++++ Dataset

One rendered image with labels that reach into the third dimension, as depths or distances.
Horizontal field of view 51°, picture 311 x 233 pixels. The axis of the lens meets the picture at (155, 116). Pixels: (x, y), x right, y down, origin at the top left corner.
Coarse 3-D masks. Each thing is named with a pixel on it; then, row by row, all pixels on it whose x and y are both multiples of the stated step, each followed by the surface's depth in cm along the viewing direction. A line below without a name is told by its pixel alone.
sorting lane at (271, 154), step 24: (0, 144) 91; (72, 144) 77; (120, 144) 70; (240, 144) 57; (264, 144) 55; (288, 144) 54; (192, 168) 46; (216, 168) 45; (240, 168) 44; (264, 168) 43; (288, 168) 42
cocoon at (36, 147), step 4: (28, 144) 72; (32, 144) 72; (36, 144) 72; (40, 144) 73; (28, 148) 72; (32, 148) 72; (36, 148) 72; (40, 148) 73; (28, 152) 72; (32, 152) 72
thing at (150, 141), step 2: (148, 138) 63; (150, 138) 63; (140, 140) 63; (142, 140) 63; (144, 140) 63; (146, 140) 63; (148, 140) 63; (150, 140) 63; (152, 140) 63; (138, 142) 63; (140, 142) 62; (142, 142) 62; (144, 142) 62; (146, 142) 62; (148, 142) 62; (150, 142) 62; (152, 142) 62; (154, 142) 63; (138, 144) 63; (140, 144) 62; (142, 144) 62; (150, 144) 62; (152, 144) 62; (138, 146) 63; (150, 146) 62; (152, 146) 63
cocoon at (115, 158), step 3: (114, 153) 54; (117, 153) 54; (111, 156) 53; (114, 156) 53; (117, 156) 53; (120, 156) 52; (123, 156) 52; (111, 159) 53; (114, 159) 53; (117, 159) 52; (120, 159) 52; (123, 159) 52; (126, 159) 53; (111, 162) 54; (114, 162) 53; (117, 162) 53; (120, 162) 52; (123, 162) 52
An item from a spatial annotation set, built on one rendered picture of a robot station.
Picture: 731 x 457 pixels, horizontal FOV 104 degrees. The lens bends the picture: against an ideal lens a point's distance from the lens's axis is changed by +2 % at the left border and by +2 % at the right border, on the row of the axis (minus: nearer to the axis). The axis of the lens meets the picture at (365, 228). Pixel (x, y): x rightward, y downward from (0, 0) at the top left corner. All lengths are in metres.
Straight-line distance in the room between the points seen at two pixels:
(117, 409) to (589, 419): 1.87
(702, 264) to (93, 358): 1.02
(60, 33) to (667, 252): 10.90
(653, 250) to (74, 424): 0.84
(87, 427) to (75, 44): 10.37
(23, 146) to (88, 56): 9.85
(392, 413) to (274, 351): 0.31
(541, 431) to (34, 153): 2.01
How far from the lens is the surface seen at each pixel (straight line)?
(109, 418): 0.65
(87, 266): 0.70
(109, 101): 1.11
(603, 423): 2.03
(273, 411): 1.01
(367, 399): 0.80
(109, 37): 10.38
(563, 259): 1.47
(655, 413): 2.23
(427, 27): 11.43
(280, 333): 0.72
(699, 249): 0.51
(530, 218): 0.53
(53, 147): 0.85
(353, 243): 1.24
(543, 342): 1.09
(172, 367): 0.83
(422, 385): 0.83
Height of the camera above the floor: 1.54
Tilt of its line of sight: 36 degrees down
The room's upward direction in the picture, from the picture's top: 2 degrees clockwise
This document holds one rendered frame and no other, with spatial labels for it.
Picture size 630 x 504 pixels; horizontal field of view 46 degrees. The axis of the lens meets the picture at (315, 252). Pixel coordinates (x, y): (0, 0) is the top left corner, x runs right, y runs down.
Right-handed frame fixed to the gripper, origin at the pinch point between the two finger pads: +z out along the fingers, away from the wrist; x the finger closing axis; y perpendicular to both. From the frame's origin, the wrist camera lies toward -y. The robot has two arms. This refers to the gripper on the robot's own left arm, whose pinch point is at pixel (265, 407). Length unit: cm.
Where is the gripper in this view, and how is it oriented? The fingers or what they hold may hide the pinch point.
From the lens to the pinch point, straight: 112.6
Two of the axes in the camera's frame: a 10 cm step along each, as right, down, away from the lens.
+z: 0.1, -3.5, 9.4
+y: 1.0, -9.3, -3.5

++++++++
++++ Dataset

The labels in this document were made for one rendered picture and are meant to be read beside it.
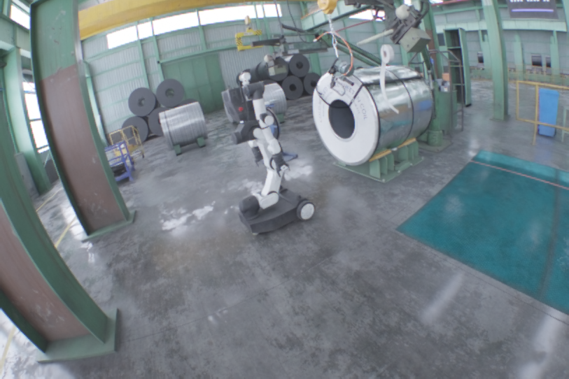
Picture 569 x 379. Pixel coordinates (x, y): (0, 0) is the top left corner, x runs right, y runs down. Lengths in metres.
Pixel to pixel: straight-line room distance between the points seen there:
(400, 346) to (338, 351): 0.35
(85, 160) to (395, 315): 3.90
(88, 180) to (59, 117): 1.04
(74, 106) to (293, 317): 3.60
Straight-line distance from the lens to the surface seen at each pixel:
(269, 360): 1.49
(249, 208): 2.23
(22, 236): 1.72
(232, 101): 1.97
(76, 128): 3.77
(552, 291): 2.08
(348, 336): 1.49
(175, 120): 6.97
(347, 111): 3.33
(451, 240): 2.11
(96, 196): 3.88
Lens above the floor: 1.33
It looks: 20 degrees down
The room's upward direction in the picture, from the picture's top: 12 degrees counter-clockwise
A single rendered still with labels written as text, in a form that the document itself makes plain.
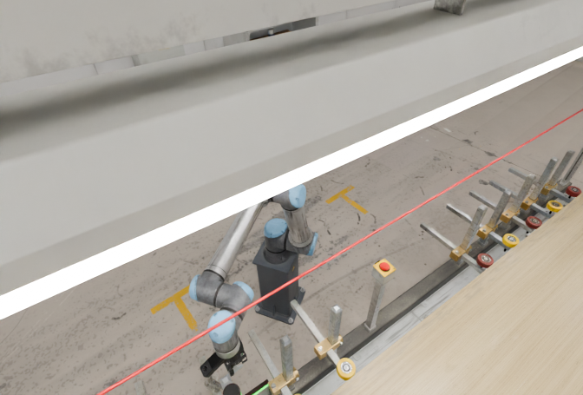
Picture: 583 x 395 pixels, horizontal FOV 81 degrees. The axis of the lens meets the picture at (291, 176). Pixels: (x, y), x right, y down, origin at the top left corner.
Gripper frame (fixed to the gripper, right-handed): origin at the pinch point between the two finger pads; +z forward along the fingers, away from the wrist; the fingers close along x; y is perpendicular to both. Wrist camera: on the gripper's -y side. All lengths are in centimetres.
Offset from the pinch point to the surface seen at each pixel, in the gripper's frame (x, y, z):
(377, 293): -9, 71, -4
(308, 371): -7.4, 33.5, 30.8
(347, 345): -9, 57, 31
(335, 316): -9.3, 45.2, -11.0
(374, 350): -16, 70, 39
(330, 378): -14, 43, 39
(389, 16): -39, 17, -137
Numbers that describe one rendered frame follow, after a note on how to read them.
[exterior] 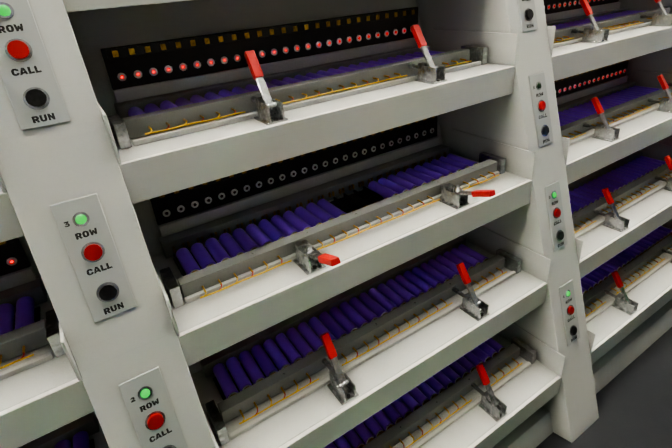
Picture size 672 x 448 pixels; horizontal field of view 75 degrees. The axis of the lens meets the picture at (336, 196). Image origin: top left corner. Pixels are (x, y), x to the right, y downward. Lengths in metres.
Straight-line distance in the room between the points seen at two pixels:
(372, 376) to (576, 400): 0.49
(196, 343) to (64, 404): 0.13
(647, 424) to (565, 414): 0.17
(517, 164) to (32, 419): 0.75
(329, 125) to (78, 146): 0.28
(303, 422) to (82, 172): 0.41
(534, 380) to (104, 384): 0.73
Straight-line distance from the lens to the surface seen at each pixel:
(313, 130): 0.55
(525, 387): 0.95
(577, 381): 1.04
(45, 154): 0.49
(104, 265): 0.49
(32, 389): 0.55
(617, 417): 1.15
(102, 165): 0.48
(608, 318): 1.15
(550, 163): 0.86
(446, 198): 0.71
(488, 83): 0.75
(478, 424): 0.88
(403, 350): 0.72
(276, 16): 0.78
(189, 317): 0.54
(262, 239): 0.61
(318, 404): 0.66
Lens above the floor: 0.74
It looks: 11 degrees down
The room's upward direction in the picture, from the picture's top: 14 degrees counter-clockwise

++++++++
++++ Dataset

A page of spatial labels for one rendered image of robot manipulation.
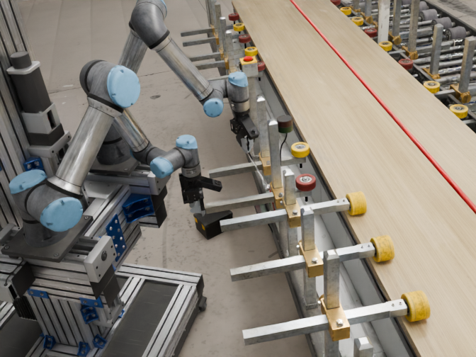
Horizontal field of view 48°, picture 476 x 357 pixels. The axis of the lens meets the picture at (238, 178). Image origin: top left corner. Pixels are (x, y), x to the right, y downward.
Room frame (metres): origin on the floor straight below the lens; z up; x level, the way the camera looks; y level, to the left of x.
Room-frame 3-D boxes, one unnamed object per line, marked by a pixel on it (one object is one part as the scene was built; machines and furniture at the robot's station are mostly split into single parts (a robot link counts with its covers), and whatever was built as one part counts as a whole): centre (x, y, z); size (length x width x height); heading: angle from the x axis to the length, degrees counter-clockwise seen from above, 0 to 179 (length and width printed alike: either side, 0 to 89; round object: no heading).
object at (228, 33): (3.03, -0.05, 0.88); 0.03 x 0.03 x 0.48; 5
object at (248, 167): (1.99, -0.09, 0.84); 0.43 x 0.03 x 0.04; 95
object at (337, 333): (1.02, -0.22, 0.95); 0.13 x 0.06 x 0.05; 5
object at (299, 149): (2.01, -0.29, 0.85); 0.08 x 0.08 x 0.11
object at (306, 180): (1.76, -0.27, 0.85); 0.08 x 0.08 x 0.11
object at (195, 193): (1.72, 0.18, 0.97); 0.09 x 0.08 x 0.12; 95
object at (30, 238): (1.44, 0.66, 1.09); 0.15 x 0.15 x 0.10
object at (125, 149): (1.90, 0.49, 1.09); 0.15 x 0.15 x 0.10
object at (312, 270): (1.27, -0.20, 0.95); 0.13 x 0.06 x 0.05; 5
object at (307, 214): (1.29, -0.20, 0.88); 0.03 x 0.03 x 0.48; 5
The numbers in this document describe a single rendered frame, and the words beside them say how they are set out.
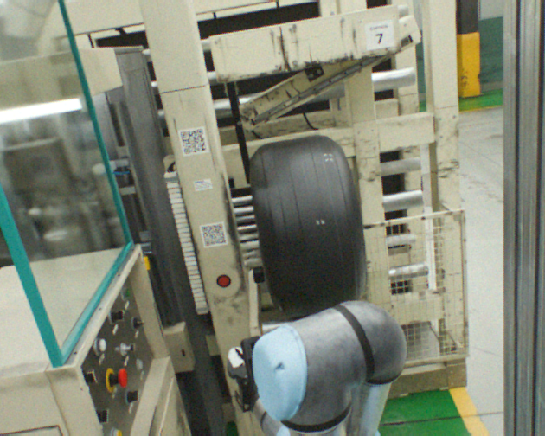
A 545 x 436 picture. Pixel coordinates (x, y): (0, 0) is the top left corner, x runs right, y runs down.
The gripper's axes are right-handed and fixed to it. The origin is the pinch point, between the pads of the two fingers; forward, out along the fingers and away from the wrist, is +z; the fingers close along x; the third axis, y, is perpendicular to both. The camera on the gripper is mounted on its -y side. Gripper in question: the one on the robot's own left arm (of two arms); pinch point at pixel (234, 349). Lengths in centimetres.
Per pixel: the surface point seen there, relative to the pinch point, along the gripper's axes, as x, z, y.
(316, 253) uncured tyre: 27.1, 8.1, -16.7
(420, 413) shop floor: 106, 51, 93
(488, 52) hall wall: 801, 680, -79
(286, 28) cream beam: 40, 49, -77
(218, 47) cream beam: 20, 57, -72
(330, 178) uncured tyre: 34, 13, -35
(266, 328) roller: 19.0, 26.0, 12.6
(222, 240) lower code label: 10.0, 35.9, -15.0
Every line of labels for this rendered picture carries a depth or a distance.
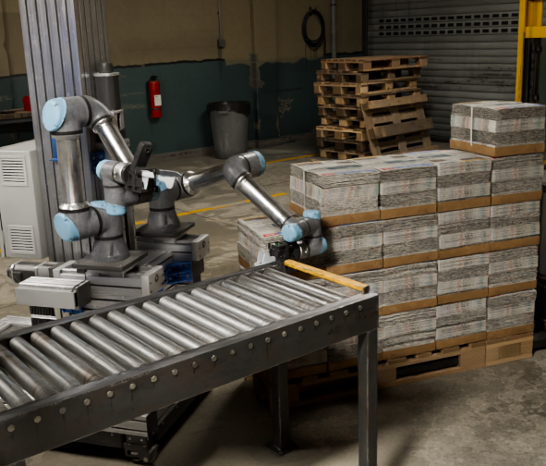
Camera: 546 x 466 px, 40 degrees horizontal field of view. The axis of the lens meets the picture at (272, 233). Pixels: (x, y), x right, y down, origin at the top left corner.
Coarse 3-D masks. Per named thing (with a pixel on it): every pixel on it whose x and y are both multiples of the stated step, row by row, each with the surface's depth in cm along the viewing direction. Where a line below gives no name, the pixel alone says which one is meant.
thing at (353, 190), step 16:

++++++++

What you are asked to do: Considering only the data above, return the lines in which "that" occurs.

Answer to the exercise:
One rendered image with labels that reach into the third dimension, as depths or distances.
A single rendered still with labels written as text, in a form that the document itself makes plain.
Numbers that describe one rendered frame follow, after a note on how to read them.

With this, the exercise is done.